La donnée numérique, aujourd'hui omniprésente et dont l'usage aliment tous les fantasmes, est qualifiée d'or noir du XXIe siècle. Mais la croissance exponentielle du volume de données collectées, la question de la fiabilité de ces données, les évolutions de la législation et les besoins de croisements entre données hétérogènes demandent de nouvelles compétences.
« Cela s'avère de plus en plus vrai,souligne aujourd'hui Anne Laurent, professeur en informatique dans les domaines des bases de données et de l'intelligence artificielle et directrice de l'Institut de sciences des données de Montpellier (ISDM). Aujourd'hui, il faut savoir croiser ses propres données avec des données administratives, de mobilité, de santé, etc., il faut apprendre à naviguer dans cette complexité et ne pas regarder uniquement sous propre réverbère... Les enjeux de l'ISDM, ce n'est donc pas de faire de la recherche sur la science des données ou l'intelligence artificielle mais de faire comprendre la richesse de la palette méthodologique qui existe derrière et d'accompagner pour utiliser le bon outil. »

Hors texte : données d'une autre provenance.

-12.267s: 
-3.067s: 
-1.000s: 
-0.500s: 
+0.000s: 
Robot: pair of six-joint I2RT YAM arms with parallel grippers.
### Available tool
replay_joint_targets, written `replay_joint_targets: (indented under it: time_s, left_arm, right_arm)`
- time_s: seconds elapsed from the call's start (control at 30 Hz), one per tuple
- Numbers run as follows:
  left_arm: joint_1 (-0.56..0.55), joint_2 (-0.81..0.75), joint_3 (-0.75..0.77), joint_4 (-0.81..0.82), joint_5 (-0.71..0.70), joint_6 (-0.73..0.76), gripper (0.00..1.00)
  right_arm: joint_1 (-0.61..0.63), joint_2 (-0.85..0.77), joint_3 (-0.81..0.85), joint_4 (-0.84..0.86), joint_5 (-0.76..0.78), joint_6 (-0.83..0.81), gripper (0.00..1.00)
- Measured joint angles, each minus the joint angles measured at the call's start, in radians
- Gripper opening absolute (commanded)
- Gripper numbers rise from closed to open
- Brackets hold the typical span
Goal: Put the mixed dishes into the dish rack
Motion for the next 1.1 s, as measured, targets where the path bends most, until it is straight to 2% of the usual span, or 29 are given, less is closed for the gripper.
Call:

C'est pour répondre à ces nouveaux défis (massification des données, complexité des modèles statistiques et algorithmiques, enjeux éthiques et juridiques, etc.) que l'ISDM été créé à Montpellier, en 2019, à l'initiative du directeur du Laboratoire d'informatique, de robotique et de microélectronique de Montpellier (LIRMM) Philippe Poignet, du directeur de Polytech Montpellier Lionel Torres, et du directeur du laboratoire de mathématiques de l'époque Jean-Michel Marin. Avec une ambition : fédérer et rendre visibles les forces et actions régionales en science des données, créer des synergies, cartographier les compétences, et démocratiser la science des données à l'usage des chercheurs ou ingénieurs académiques mais aussi des entreprises pour la mise en œuvre et de solutions concrètes.